### Exercise data
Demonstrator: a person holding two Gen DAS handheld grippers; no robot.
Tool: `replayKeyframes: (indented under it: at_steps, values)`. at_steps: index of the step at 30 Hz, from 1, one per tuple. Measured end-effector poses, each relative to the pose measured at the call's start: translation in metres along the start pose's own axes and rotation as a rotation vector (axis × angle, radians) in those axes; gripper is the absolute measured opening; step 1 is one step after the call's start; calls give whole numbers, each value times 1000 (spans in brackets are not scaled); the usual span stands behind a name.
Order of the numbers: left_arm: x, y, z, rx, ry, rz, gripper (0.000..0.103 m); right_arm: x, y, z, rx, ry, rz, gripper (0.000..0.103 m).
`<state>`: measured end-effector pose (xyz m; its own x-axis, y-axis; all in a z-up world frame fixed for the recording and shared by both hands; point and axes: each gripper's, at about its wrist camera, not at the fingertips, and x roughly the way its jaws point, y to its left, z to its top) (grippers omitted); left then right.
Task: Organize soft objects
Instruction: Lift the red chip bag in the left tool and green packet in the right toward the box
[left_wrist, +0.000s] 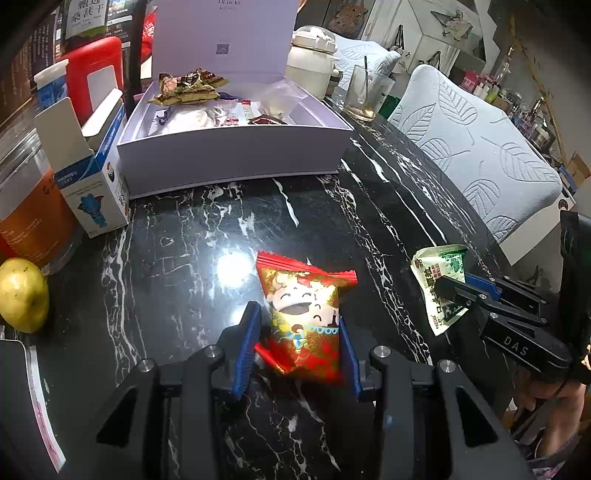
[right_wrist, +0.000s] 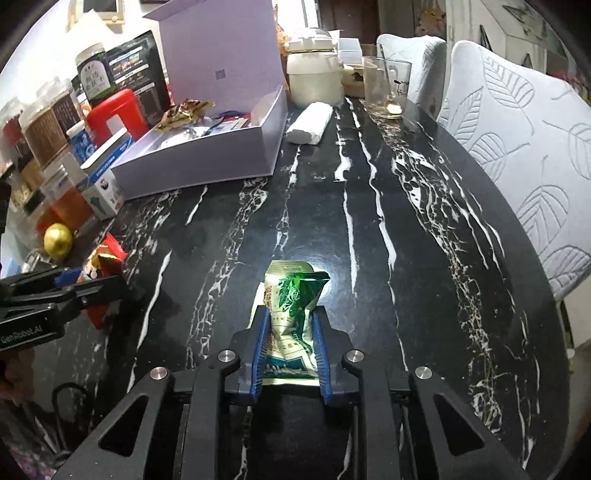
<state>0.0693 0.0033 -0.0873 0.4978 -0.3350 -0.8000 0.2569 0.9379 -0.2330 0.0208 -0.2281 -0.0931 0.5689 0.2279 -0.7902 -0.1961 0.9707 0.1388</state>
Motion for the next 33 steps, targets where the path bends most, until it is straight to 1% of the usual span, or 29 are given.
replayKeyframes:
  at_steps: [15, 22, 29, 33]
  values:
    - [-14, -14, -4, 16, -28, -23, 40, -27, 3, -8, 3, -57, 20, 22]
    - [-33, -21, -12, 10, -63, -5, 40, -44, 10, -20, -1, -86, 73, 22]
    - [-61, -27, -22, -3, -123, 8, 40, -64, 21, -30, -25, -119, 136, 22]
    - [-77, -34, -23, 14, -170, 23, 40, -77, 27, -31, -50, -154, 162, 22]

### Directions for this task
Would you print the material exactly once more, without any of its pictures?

### Answer area
Demonstrator: a person holding two Gen DAS handheld grippers; no robot.
Tool: `replayKeyframes: (indented under it: at_steps, values)`. at_steps: index of the step at 30 Hz, from 1, one per tuple. Measured end-effector poses, each relative to the pose measured at the call's start: translation in metres along the start pose's own axes and rotation as a rotation vector (axis × angle, radians) in those axes; gripper is the absolute measured opening; step 1 is one step after the call's start; calls give whole numbers, each value times 1000 (spans in brackets are not scaled); the usual span stands behind a name.
Order of the numbers: left_arm: x, y, z, rx, ry, rz, gripper (0.000..0.103 m); right_arm: x, y, z, rx, ry, rz, gripper (0.000..0.103 m).
`<state>`: measured end-effector pose (xyz m; its own x-axis, y-axis; all in a z-up world frame fixed for the recording and shared by both hands; point and axes: each gripper's, at about its wrist camera, not at the fingertips, and x roughly the way its jaws point, y to its left, z to its top) (grippers omitted); left then right.
Task: Organize soft objects
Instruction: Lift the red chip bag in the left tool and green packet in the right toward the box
[left_wrist, +0.000s] 
[right_wrist, +0.000s] 
<state>0.0693 0.0033 -0.0873 0.4978 -0.3350 -0.8000 0.2569 0.9379 -0.2330 0.0208 -0.2281 -0.0931 0.5689 0.2279 -0.7902 -0.1961 0.9707 0.1388</state>
Motion for the next 33 steps, targets where the path bends most, until it is straight to 1% of the usual span, or 29 are given.
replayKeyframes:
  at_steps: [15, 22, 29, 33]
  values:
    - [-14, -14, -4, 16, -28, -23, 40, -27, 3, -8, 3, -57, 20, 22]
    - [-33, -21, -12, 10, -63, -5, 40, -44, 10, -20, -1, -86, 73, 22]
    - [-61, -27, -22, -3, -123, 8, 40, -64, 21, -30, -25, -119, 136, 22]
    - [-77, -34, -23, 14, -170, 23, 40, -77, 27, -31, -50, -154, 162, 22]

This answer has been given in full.